Le 21 août, deux juges d’instruction parisiens ont rendu une ordonnance de non-lieu en faveur d’Agathe Habyarimana, veuve de l’ancien président rwandais Juvénal Habyarimana. Le parquet national antiterroriste (PNAT) réclamait sa mise en examen pour « entente en vue de la commission du génocide » des Tutsis en 1994, mais les magistrats estiment qu’« il n’existe pas de charges suffisantes » pour justifier de telles poursuites.
Dans leur ordonnance, consultée par l’AFP, les juges soulignent qu’aucun élément probant ne permet d’imputer à Agathe Habyarimana une complicité d’actes de génocide ni une participation à une entente criminelle. Selon eux, elle apparaît avant tout comme une victime de l’attentat qui a coûté la vie à son mari, à son frère et à plusieurs proches. Cette position tranche avec celle du ministère public, qui a aussitôt annoncé son intention de faire appel de la décision.
Depuis plusieurs années, l’instruction autour du rôle d’Agathe Habyarimana a été marquée par de vives tensions entre juges et parquet.
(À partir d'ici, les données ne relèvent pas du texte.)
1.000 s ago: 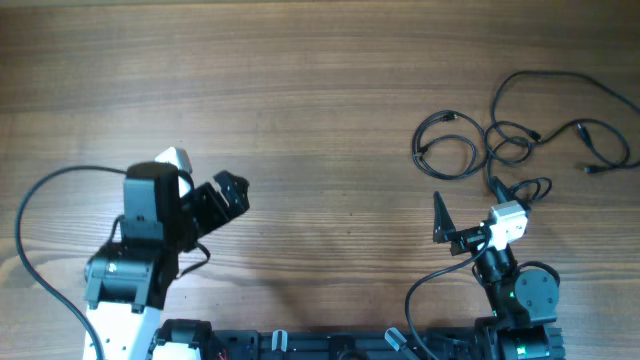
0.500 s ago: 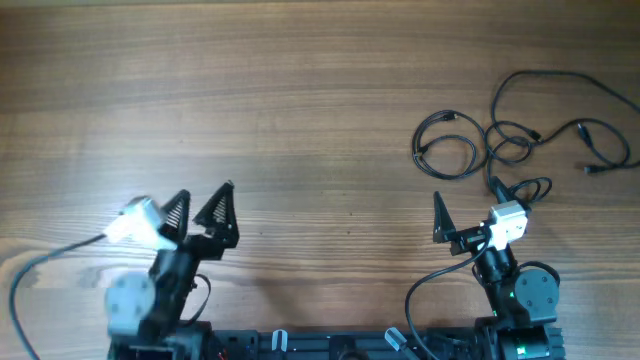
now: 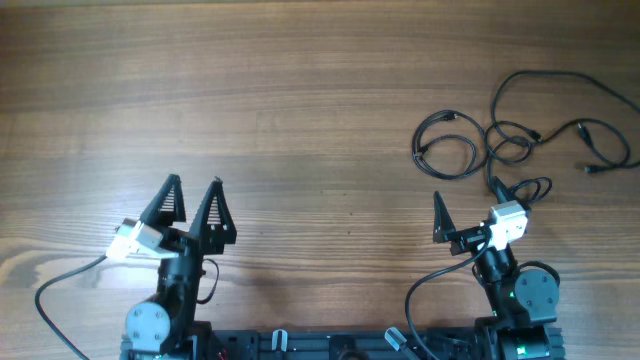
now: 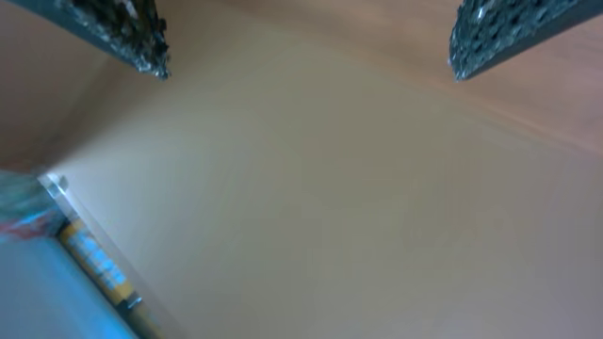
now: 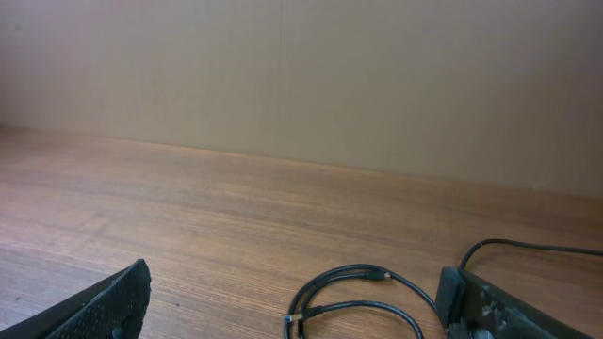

Déjà en mai 2025, une ordonnance similaire avait été rendue, confirmant les réticences des magistrats à engager un procès. Pour de nombreuses associations de rescapés, la veuve de l’ancien président était pourtant l’une des figures centrales de l’« akazu », ce cercle rapproché du pouvoir hutu accusé d’avoir planifié et orchestré le génocide. Agathe Habyarimana, exilée en France depuis 1994, réfute fermement ces accusations.
Le parquet national antiterroriste a confirmé son intention de contester la décision. Un appel doit désormais être examiné, ouvrant la possibilité d’un nouveau bras de fer judiciaire. Si la mise en examen était écartée à ce stade, la procédure n’est pas pour autant définitivement close. L’issue dépendra de la capacité des magistrats à réunir des preuves supplémentaires ou à trancher sur la recevabilité des accusations formulées depuis trois décennies.
Pour les rescapés du génocide, cette décision apparaît comme une nouvelle déception. « Le rôle d’Agathe Habyarimana dans l’akazu est connu », rappelle Philibert Gakwenziré, président de l’association Ibuka. Il estime nécessaire de poursuivre le travail judiciaire afin d’éclairer les zones d’ombre et de lever le silence qui, selon lui, a longtemps entouré ce dossier en France.
Sur le plan judiciaire, les juges s’en tiennent à l’absence de charges établies. Mais pour les historiens, les archives, notamment celles examinées par la commission Duclert, laissent apparaître une implication active d’Agathe Habyarimana dans la préparation et le déclenchement du génocide. Cette divergence illustre l’écart persistant entre les exigences de la preuve pénale et la lecture historique d’un des chapitres les plus sombres du Rwanda.